Nel 2022 l’inflazione è cresciuta in media dell’8,1%, mentre nel 2023 le pensioni andranno rivalutate adeguando i prezzi. Purtroppo però gli stipendi, nonostante l’inflazione, sono fermi da quasi 30 anni. Dal 1990 a oggi, gli stipendi sono cresciuti solamente dello 0,3% in Italia.

Circa il 7% del reddito degli italiani è andato perso a causa degli aumenti. Ricordando però che l’adeguamento automatico delle pensioni permette di ridurre l’impatto dell’inflazione, ecco quali sono le ragioni della differenza tra pensionati e lavoratori dipendenti. Prima esisteva la cosiddetta scala mobile che consentiva di adeguare i salari all’inflazione. Poi venne abolita per l’aumento dei salari di pari passo con l’inflazione, questo dava un mancato incremento della moneta. Dall’altra c’era invece un continuo aumento dei prezzi in una spirale inflazionistica. 

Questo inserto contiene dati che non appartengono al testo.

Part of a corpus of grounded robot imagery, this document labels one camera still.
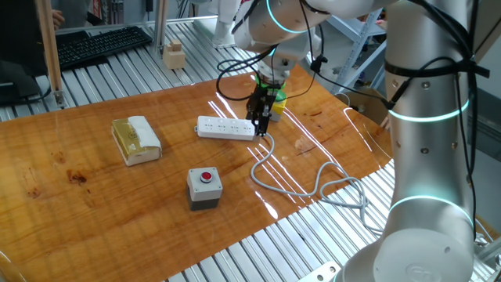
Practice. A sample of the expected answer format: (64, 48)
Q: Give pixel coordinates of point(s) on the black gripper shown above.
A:
(262, 102)

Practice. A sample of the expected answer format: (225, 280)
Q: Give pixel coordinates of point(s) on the white four-socket power strip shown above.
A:
(223, 131)

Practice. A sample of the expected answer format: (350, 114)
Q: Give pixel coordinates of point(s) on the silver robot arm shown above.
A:
(426, 164)

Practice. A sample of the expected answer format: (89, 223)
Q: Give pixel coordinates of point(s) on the person hand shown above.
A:
(58, 19)

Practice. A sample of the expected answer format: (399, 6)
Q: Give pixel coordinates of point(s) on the green button yellow box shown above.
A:
(280, 107)

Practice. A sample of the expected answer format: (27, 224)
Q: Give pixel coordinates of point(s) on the red button grey box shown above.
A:
(203, 190)

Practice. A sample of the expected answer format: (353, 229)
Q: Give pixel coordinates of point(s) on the cardboard box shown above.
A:
(368, 103)

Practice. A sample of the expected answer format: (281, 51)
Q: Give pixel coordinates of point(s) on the wooden block puzzle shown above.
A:
(174, 56)

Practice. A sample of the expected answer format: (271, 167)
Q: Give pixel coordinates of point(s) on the white metal shelf rack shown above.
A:
(358, 51)

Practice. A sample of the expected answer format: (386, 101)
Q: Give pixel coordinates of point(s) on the gold tissue pack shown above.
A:
(135, 141)

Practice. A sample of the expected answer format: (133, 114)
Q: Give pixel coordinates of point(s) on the brown wood-pattern mat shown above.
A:
(117, 203)

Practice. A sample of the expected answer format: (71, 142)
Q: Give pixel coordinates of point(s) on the black keyboard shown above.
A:
(102, 45)

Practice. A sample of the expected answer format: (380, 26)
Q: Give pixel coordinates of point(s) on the black monitor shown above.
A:
(19, 58)

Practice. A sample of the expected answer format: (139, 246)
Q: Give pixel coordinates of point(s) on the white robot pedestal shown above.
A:
(223, 27)

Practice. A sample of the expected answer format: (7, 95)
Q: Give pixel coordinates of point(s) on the aluminium frame profile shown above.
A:
(160, 23)

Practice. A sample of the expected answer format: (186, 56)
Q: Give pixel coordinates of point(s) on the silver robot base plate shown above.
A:
(321, 272)

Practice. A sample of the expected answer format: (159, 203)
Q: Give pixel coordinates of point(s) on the tan wooden post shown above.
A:
(49, 51)

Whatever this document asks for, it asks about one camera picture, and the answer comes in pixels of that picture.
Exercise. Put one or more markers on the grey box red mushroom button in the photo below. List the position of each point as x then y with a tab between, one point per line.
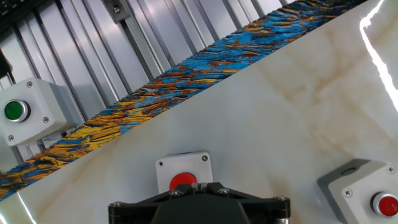
186	163

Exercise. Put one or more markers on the aluminium frame post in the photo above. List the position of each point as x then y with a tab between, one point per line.
116	9

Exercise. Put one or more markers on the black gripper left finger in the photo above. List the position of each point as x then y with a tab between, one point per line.
133	211

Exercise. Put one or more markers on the grey box green button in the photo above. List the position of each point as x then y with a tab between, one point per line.
40	105

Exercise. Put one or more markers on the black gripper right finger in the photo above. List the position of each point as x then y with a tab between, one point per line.
267	211

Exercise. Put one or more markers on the black keyboard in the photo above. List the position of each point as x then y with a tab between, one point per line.
12	6

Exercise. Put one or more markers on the marble pattern mat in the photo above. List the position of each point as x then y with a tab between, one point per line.
264	124

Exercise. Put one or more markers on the blue starry night cloth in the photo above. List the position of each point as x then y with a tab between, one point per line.
186	77

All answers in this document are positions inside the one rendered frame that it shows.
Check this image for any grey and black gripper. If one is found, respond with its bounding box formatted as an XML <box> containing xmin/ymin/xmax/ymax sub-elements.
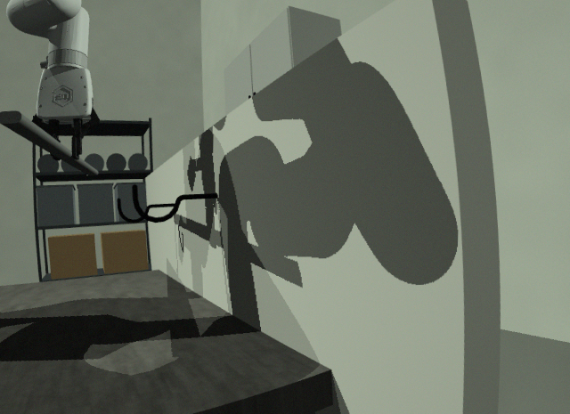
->
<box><xmin>32</xmin><ymin>63</ymin><xmax>101</xmax><ymax>159</ymax></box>

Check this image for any pale grey wall panel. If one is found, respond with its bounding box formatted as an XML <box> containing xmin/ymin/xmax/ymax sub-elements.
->
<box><xmin>146</xmin><ymin>0</ymin><xmax>501</xmax><ymax>414</ymax></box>

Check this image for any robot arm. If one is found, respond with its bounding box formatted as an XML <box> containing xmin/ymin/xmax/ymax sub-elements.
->
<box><xmin>6</xmin><ymin>0</ymin><xmax>89</xmax><ymax>69</ymax></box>

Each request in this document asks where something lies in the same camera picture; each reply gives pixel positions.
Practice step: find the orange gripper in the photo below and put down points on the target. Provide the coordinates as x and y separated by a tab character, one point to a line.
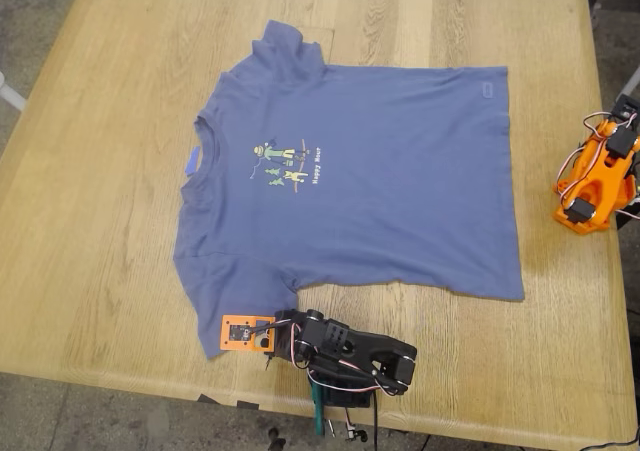
581	210

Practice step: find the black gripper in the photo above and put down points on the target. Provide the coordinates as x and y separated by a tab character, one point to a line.
289	322

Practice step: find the blue printed T-shirt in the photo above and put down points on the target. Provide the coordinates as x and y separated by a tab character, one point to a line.
375	196

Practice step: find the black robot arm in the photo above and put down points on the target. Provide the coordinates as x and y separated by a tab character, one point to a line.
380	346

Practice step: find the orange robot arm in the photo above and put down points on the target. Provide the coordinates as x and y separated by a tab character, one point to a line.
595	196

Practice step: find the green table clamp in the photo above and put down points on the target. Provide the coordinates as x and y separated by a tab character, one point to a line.
318	416

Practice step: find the blue tape piece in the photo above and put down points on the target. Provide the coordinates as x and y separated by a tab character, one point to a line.
192	161

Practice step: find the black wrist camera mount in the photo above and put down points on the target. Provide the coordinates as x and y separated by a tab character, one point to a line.
627	106

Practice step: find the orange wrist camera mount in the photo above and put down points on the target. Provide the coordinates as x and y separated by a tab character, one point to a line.
235	333

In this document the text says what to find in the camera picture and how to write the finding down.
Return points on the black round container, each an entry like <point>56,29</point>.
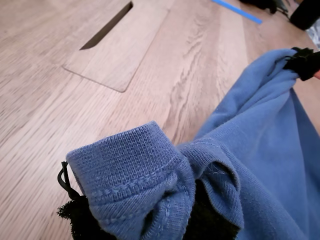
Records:
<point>305,13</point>

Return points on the blue tape piece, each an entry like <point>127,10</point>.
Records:
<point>237,10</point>

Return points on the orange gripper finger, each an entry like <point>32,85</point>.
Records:
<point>301,55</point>
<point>306,71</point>

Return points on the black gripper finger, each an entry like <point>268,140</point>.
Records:
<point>77,217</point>
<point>207,220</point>

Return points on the blue printed T-shirt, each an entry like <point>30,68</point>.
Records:
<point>250,162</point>

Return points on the black fabric bundle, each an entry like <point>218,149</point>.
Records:
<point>265,5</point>

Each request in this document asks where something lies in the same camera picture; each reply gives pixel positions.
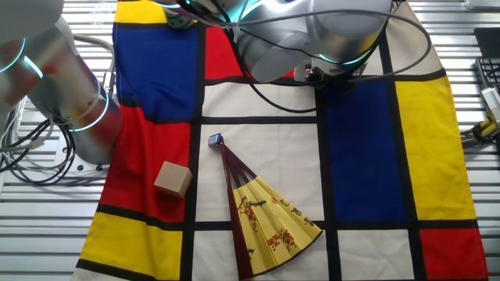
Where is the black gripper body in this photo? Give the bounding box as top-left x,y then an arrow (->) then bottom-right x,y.
306,68 -> 366,89

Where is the colour block tablecloth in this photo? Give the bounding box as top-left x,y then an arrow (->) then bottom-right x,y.
72,0 -> 489,281

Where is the yellow folding paper fan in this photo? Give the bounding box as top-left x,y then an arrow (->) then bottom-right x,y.
207,133 -> 323,281

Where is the black keyboard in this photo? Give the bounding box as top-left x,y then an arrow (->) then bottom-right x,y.
474,57 -> 500,91

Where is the black screen panel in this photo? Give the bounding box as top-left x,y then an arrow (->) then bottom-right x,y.
473,27 -> 500,59

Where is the clear tape roll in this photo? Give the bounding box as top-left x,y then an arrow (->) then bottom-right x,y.
163,7 -> 196,30

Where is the wooden cube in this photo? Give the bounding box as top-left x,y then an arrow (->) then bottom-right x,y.
152,161 -> 193,199

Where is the thick white cable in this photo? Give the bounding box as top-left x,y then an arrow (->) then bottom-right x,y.
70,34 -> 116,98

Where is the black base cable bundle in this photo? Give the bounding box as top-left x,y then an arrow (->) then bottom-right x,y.
0,116 -> 79,187

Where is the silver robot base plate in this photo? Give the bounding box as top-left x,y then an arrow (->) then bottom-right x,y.
52,130 -> 114,175

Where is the thin white cable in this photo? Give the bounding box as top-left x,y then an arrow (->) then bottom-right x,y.
0,112 -> 81,175

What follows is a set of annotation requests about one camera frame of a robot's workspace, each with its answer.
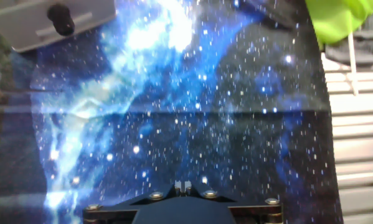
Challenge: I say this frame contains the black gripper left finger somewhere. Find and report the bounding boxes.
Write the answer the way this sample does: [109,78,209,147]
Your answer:
[83,182,182,224]

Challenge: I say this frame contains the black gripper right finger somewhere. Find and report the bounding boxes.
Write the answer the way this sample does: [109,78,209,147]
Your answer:
[183,182,283,224]

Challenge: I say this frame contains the black drawer knob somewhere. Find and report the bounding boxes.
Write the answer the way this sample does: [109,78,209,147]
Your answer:
[47,3,75,37]

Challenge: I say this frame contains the white plastic drawer cabinet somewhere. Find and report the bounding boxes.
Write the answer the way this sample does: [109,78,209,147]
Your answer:
[0,0,117,53]

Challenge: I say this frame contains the galaxy and forest print cloth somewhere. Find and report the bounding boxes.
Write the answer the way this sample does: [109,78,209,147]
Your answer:
[0,0,344,224]

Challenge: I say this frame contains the thin white stick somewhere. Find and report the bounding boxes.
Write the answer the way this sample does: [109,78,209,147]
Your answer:
[347,30,360,96]

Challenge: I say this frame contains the dark grey cloth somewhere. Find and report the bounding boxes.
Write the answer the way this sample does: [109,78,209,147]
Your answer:
[324,9,373,66]

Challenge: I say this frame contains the bright green cloth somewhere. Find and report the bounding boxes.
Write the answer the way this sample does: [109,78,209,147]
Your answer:
[304,0,373,47]

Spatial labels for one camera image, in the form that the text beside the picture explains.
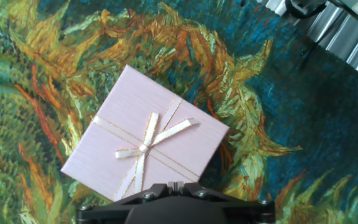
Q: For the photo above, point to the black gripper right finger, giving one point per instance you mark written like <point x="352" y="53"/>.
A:
<point x="247" y="213"/>

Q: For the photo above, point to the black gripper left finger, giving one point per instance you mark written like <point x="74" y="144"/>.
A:
<point x="104" y="213"/>

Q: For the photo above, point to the pink ribboned casing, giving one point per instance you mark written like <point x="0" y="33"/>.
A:
<point x="129" y="102"/>

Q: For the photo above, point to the sunflower painting cloth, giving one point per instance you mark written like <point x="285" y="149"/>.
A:
<point x="259" y="130"/>

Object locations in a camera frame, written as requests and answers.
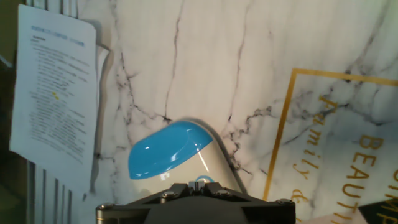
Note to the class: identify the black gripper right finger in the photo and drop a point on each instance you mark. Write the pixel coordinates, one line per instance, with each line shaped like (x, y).
(214, 189)

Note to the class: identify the blue and white desk lamp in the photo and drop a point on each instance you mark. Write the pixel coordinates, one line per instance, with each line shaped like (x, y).
(164, 149)

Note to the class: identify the pink black marble print cloth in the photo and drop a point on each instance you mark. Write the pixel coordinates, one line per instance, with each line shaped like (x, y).
(217, 62)

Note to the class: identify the printed text paper sheet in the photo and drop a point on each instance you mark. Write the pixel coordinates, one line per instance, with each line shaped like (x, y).
(56, 93)

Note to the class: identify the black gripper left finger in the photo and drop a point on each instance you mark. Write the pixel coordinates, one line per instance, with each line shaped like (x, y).
(177, 190)

Il discorso per le pensioni cambia. L’indicizzazione esiste ancora per gli assegni previdenziali. Nel 2023 la loro rivalutazione sarà totale per i trattamenti quattro volte il minimo. Al crescere degli assegni ci sarà un aumento del 7,3%. Tutto questo è dato dal fatto che non si è mai pensato di togliere la rivalutazione. Nel caso delle pensioni si tengono di conto diversi fattori come gli importi e il fatto che la cifra non possa crescere altrimenti negli anni. In determinati casi si è pensato di rinviare o bloccare gli aumenti per periodi di tempo limitati. In particolar modo di fronte a certe condizioni economiche in generale.